お正月の新聞は、旅行会社の広告が満載だった。

船旅もたくさん載ってた。出発はいつなのか、細かい文字をたどると11月12月とあった。ほぼ1年後の旅を、正月から案内する。

この気の長さは、クルーズが年寄り向けの商品だからか。

横浜大桟橋から「ぱしふぃっくびいなす」号が出発する風景を見に行く。

望遠レンズに映る旅客は、確かに60代以上が横一線に並んでいた。目的は、老人ではなくテープが舞う景色。

お約束は、はたして今でもやっているのか?

船長の挨拶があり、赤いユニフォームの横浜市消防音楽隊がマーチやダンス音楽を奏でる。
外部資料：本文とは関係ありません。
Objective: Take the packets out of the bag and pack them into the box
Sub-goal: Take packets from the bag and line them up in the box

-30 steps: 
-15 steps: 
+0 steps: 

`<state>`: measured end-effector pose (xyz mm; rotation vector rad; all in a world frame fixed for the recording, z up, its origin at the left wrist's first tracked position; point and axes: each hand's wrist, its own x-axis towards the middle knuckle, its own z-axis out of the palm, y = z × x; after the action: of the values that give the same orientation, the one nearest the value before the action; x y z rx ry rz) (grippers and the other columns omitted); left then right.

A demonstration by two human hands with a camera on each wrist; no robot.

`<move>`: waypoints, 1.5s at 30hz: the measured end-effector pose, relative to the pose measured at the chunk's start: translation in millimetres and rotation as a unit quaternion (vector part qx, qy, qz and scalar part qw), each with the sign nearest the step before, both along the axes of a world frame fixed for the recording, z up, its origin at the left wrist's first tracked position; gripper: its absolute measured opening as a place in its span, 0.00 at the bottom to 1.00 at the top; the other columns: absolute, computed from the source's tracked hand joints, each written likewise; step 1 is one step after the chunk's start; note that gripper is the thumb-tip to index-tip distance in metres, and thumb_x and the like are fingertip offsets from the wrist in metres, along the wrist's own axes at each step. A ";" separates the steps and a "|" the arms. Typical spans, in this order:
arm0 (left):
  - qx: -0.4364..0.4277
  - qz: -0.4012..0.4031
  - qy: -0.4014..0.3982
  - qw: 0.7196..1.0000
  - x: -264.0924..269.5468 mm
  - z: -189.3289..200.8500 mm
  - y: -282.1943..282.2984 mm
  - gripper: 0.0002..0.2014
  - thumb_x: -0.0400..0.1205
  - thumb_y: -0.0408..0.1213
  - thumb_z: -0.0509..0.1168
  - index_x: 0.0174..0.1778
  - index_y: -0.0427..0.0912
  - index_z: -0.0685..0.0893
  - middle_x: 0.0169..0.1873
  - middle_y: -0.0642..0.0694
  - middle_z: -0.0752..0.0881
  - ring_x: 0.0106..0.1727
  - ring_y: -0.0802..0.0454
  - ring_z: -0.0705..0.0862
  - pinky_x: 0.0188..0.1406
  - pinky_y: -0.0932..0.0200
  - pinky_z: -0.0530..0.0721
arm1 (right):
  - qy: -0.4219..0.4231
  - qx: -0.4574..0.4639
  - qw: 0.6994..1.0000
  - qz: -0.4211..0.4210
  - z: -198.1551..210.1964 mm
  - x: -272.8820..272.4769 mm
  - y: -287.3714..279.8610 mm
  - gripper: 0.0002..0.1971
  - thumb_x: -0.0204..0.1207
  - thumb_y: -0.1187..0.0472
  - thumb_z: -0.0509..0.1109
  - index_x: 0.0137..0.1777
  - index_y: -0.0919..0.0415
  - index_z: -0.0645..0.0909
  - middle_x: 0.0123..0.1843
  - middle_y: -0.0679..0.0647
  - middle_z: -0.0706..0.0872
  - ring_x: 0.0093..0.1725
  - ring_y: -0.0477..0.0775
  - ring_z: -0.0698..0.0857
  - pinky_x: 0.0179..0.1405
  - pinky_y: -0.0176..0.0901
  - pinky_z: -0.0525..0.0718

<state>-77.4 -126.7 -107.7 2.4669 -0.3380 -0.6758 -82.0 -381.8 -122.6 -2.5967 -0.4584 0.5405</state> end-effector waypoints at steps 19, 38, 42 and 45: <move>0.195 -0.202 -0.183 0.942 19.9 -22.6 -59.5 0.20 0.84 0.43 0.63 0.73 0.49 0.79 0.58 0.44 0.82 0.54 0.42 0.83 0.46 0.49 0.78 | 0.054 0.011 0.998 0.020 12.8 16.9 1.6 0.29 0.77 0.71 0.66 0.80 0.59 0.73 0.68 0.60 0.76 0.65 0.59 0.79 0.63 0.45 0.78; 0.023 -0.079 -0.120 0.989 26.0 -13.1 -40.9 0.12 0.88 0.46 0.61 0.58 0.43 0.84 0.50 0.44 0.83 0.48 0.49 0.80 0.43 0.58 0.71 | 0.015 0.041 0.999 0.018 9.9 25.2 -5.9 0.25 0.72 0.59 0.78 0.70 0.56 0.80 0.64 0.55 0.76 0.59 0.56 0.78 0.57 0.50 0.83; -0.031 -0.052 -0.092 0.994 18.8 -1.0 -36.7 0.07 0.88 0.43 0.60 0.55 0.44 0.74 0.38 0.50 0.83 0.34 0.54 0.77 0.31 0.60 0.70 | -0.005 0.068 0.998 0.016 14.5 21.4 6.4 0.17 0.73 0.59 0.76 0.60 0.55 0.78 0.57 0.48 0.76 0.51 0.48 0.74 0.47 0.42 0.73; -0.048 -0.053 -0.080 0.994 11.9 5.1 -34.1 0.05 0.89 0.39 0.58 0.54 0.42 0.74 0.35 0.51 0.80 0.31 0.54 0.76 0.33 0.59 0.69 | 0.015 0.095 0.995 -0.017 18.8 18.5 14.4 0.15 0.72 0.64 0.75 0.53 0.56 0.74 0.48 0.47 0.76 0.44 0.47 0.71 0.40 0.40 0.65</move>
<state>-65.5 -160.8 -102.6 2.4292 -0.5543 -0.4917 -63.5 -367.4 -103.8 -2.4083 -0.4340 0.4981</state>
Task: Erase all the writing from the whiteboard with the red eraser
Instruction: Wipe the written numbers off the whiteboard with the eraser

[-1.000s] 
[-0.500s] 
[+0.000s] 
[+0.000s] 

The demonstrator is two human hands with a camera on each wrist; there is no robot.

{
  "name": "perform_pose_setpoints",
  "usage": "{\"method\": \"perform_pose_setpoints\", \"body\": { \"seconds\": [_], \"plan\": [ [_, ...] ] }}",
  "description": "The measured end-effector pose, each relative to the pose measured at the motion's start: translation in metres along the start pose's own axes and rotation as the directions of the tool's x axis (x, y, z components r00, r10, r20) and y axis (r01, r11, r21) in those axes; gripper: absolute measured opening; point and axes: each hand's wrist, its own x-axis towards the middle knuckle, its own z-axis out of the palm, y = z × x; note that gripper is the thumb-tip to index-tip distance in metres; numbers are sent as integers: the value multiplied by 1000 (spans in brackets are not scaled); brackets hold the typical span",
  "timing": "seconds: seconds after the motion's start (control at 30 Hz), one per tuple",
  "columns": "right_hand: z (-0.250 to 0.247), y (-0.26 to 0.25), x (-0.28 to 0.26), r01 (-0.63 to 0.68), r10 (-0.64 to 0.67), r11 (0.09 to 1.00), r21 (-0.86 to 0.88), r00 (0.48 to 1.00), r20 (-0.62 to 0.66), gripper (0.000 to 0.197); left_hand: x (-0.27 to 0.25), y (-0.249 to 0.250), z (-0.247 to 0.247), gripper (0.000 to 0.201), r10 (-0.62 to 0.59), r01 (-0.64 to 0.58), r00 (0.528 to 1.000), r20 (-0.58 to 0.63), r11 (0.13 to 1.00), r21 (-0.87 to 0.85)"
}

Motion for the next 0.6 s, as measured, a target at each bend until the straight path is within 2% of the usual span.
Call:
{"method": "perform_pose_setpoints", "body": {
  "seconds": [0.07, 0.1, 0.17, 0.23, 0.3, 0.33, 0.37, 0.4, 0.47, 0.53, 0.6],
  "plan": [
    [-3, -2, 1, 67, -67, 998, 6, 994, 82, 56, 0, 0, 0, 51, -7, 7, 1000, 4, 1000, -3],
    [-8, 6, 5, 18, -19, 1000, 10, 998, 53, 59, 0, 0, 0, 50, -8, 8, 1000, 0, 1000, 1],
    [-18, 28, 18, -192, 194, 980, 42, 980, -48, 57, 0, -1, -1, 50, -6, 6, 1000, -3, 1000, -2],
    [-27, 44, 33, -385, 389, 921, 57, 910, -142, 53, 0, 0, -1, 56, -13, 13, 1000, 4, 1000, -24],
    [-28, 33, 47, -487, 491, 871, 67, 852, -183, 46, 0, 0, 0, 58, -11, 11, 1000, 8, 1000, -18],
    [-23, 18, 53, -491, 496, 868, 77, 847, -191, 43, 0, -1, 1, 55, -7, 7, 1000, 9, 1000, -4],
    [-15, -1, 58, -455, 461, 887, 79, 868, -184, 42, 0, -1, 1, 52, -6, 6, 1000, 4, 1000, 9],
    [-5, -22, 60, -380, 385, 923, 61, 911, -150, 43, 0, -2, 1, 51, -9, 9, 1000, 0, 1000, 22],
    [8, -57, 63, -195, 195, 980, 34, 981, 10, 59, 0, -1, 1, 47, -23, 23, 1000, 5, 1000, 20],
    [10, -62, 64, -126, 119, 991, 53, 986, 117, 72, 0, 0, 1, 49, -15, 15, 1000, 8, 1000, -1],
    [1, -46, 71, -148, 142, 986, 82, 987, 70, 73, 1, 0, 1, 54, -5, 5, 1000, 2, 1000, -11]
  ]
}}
フリオ・イグレシアスの曲も。ディナーコンサートで「今宵、奥様をお借りします」と、おば様をその気にさせる天才アーティスト。

盛り立てるねぇ。

歓送迎デッキには、予想より人が集まってた。

「世界一周って、何ヶ月かかるんでしょう?」

「3ヶ月くらいかな? 100日かかるとも言いますね」。

ということは、桜の季節に横浜に帰るってことだ。

で、亭主は100日間朝昼晩に老妻と付き合うのだろうか? まじで? 逃げ場が無い地獄だろう。

無人島に持っていく1冊の本は?」と、お約束のアンケートを思い出した。世界一周の船旅に置き換えてもいい。本に逃げるしかないでしょう、ここは。

本居宣長新潮文庫小林秀雄さんの大作。宣長といえば桜の歌。

・敷島の 大和心を 人問はば 
朝日に匂ふ 山桜花

上巻400ページの内、130ページまで宣長の勉強の姿勢を語る。

・詮(せn)ずるところ、学問は、ただ年月長く、倦(うま)ず、おこたらずして、はげみつとむるぞ肝要

小林秀雄さんは、宣長を倦ずおこたらずに勉強した過程を語るから臨場感がある。

ところが、出ている人・本がわからない。わかろうとしても、船旅じゃ入手できないだろう。クルーズには不向きの本なんだ。

130ページからは、宣長の代名詞「もののあはれ」の説明が始まる。情趣のこと。

・用例は、「土佐日記」まで遡(さかのぼ)る。

いよいよもって、船の売店では売ってないだろう。